I never thought life would get this bad 🙂 but I’ve been looking for a resilient alternative to Wheat, as I’m pretty sure we’re not going to be able to grow enough in our garden to feed my Wholemeal Bread habit. 

Prompted by an article written by Janaia from Peak Moment called “Make Like a Squirrel” I’ve found out that you can eat acorns (after quite a lot of preparation!) They were a key food for Native Americans, and can be incorporated into a range of dishes including bread. The most comprehensive srticle I’ve found is one from Peggy Spring at the San Antonio Natural Area Parks, who suggest these recipes:

 

Steamed Acorn Black Bread 
Mix together: 
1 1/2 cups Acorn Meal 
1/2 cup Acorn Grits 
1 cup white flour 
1/2 cup sugar 
1 teaspoon salt 
1 teaspoon baking soda 
Add: 
1/2 cup dark molasses 
1 1/2 cups sour milk 
2 tablespoons salad oil 

Wring out a pudding cloth in boiling water, spread it in a round bottom bowl and turn the batter into it. Tie the corners and suspend the bag over boiling water in a closed kettle for 4 hours. This should be served hot from the bag, and a steaming slab of this rich, dark, moist bread is just right with a plate of baked beans.


Apache Acorn Cakes 

1 cup acorn meal, ground fine 
1 cup cornmeal 
1/4 cup honey 
pinch of salt 

Mix the ingredients with enough warm water to make a moist, not sticky dough. Divide into 12 balls. Let rest, covered, for 10 minutes or so. With slightly moist hands, pat the balls down into thick tortilla-shaped breads. Bake on an ungreased cast iron griddle over campfire coals or on clean large rocks, propped up slightly before the coals. If using the stones, have them hot when you place the cakes on them. You’ll have to lightly peel an edge to peek and see if they are done. They will be slightly brown. Turn them over and bake on the other side, if necessary.

I can’t see these being a staple of our diet any time soon – but I’m dying to give this a go. I’d better keep an eye out for local oaks.

Is the end of cheap food a good thing?

Blimey, that’s a controversial thought!

Tuesday’s Sydney Morning Herald was trumpeting “the end of cheap food” with world prices rising, and Biofuel production eating into already failing croplands.

98% of me recoils against this idea, but there’s 2% of me that’s listening to WRAP‘s stats on the waste of food in the UK. You can check out the facts at the Love Food Hate Waste website :

  • A third of food in the UK is wasted – just try it at home – bring three bags of shopping in , then take one straight out to the bin again – it’s a SCANDAL.
  • That wasted food is the CO2 equivalent to taking 20% of the cars off the road – that’s right – 1 in 5 cars.
  •  The figures are just ridiculous – 6.7 million tones of food every year, with an estimated cost of £8 billion per year.
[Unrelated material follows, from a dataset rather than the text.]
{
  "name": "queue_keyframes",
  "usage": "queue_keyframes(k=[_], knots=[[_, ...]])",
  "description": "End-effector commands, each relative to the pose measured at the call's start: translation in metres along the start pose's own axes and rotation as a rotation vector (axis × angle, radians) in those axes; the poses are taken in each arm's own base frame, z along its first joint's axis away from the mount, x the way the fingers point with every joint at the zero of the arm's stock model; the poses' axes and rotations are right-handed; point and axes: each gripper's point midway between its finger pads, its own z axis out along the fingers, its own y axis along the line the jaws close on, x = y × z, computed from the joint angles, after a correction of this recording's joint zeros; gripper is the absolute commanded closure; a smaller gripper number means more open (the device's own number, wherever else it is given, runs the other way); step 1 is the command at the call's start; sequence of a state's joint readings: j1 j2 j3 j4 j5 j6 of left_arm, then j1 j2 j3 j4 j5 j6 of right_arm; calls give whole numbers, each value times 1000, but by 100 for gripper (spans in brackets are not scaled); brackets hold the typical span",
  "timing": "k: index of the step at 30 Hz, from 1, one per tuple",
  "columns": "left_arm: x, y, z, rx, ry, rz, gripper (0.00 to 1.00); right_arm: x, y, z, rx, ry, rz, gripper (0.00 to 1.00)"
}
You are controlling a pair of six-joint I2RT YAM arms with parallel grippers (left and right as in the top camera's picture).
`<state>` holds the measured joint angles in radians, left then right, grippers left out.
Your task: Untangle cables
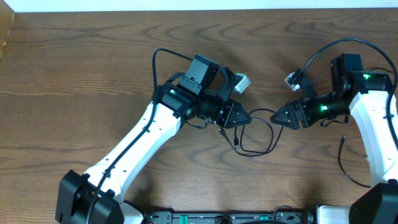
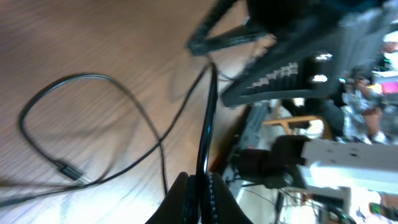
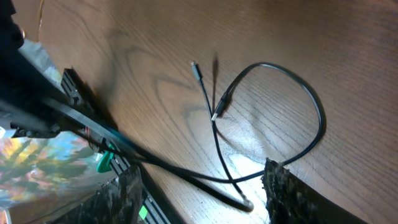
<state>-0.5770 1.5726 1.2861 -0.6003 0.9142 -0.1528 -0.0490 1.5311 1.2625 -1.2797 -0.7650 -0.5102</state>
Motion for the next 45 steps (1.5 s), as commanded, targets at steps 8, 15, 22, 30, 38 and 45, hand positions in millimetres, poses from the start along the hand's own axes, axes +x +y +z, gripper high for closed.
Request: queue_keyframes(k=[8,15,22,30,38,45], knots=[[0,-25,-5,134,1,55,92,-1,5,2,-20,-5,-16,59],[-3,-27,-7,149,-10,67,93,-1,6,2,-22,-2,-18,72],[-9,-17,-15,133,-36,48,93,-1,5,2,-22,-2,-19,89],[-10,-16,-16,130,-39,43,92,-1,5,2,-21,-2,-19,99],[-7,-5,-15,71,-33,16,48,0,4,2,-11,4,-18,99],[24,70,-26,-365,36,-128,46,-1,-31,0,178,17,106,99]])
So let’s just think about this. We put taxes on petrol to stop people driving, to save the planet. But the CO2 equivalent of 1-in-5 cars is WASTED by us all throwing food away.

So maybe more expensive food is a good thing – it’ll make us value it more, make more people grow their own, and reduce the waste that’s going on?
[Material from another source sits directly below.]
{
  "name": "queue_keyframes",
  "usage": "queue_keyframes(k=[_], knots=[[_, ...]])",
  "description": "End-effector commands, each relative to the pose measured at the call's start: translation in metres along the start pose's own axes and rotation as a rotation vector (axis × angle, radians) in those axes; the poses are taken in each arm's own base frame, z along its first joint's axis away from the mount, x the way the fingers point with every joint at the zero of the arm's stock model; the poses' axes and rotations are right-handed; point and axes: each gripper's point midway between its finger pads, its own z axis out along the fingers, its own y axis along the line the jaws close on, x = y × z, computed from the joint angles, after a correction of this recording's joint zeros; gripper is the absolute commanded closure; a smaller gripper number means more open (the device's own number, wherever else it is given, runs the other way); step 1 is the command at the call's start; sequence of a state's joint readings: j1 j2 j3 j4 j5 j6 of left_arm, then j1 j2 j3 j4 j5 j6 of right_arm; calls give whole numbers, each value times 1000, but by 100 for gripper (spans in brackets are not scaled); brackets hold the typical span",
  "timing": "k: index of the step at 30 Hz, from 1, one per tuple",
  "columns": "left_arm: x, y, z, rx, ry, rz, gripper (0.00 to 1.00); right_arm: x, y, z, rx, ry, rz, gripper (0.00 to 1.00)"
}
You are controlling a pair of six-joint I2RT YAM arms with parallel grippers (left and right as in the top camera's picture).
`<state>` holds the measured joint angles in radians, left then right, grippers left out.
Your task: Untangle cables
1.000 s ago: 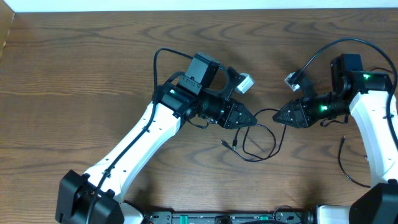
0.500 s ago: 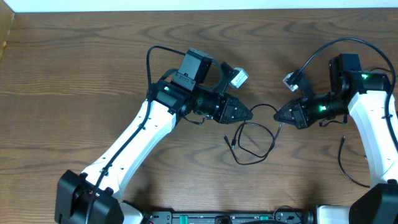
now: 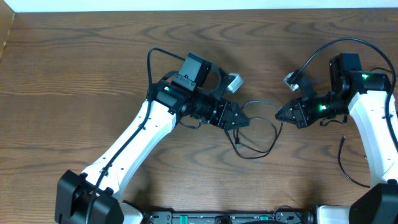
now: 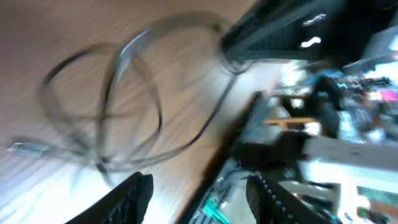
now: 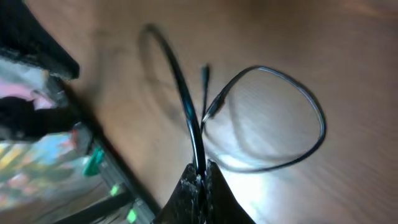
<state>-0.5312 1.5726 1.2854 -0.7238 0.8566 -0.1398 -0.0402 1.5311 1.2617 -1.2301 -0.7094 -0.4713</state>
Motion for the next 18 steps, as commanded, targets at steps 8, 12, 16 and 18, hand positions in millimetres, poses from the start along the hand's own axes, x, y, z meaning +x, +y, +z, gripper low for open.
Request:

Of course, that’s in an ideal world . . . in reality, I’m sure that the most waste comes from the wealthiest households, those least affected by the price rises (and by the petrol taxes) so when is somebo0ody going to come up with a solution that is not weath based? That really is the question.
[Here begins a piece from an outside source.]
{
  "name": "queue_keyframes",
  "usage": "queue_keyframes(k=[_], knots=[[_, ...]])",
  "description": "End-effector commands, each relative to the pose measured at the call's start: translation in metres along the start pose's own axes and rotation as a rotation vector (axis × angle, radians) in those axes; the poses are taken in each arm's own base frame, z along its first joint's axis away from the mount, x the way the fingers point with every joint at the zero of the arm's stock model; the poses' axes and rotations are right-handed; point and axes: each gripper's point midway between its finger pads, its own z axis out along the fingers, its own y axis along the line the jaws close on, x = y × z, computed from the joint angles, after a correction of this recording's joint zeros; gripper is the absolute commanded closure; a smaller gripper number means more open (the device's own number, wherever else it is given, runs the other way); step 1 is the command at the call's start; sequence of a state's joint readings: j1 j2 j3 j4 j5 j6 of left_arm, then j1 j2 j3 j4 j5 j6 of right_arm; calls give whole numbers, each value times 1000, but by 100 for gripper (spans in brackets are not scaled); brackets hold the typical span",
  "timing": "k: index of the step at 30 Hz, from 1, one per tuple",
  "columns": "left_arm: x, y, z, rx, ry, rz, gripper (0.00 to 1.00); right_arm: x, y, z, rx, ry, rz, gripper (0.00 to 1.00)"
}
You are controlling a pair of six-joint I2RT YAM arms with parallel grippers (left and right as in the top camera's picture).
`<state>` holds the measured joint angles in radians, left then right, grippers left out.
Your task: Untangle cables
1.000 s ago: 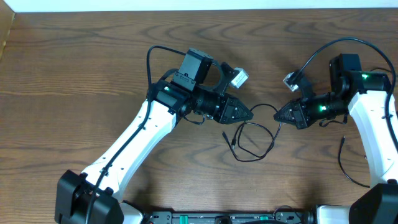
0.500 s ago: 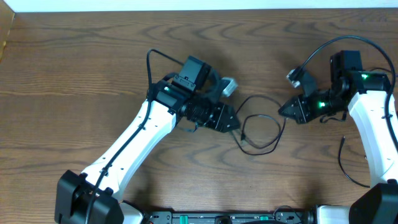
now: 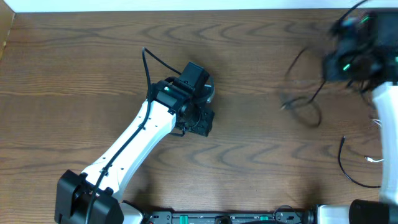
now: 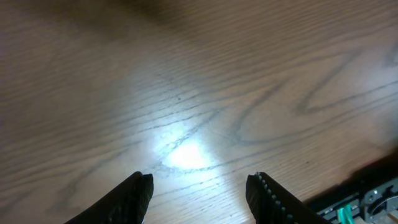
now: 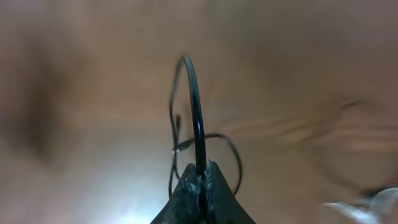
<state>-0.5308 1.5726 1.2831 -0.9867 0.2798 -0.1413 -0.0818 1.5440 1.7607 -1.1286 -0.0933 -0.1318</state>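
A thin black cable (image 3: 303, 99), blurred, trails in loose loops at the far right of the table. My right gripper (image 5: 199, 177) is shut on it. The cable rises from the fingers as an arch (image 5: 196, 118), with thinner loops dangling behind. In the overhead view the right gripper (image 3: 334, 67) is a blur near the far right corner. My left gripper (image 4: 199, 199) stands open over bare wood with nothing between its fingers. In the overhead view the left gripper (image 3: 201, 121) sits near the table's middle, well left of the cable.
A second dark cable (image 3: 344, 165) with a white end lies by the right edge, near the front. The left arm's own lead (image 3: 147, 65) arches up behind its wrist. A pale wall runs along the table's far edge (image 3: 186, 9).
My right gripper, shut on the cable, has moved from mid-right to the far right corner, and the cable loops have left the middle. My left gripper now looks down on bare wood.
My left gripper was first shut on the black cable over loops at mid-table, with the right one open. Then the two grippers faced each other across the loops. Then the left was open and the right shut on the cable, which now hangs at the far right.
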Motion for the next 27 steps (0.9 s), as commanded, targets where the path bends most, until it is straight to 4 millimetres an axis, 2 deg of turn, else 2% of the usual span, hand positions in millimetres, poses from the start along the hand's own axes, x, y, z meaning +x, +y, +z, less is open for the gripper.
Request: queue_keyframes(k=[1,3,5,9,14,17,24,27], knots=[[0,6,-3,-29,-14,-8,46,-46,-56,-70,279,-191,108,99],[0,6,-3,-29,-14,-16,46,-62,-79,-105,388,-282,170,99],[0,6,-3,-28,-14,-24,46,-69,-100,-134,474,-346,220,99],[0,6,-3,-28,-14,-41,46,-62,-124,-148,533,-351,267,99],[0,5,-3,-28,-14,-41,46,-41,-157,-135,586,-282,359,99],[0,5,-3,-28,-14,-41,46,-28,-180,-121,616,-245,428,99],[0,5,-3,-28,-13,-49,46,-8,-217,-91,643,-164,537,99],[0,5,-3,-28,-14,-49,46,-1,-226,-78,625,-136,560,99]])
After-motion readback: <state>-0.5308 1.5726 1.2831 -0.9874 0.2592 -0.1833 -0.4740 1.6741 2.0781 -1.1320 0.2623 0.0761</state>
Anyway, while we’re all pondering the big questions of life . . . here are a couple of great links to help make a small difference on our own waste levels. Abby at the Daily Tiffin talking about planning and storage, and Aidan Brooks (an Apprentice Chef) with a whole heap of useful links.

And don’t forget – fill out your own Food Waste Diary to see if the problem begins at home! I’ll have a go with ours, and see how we go.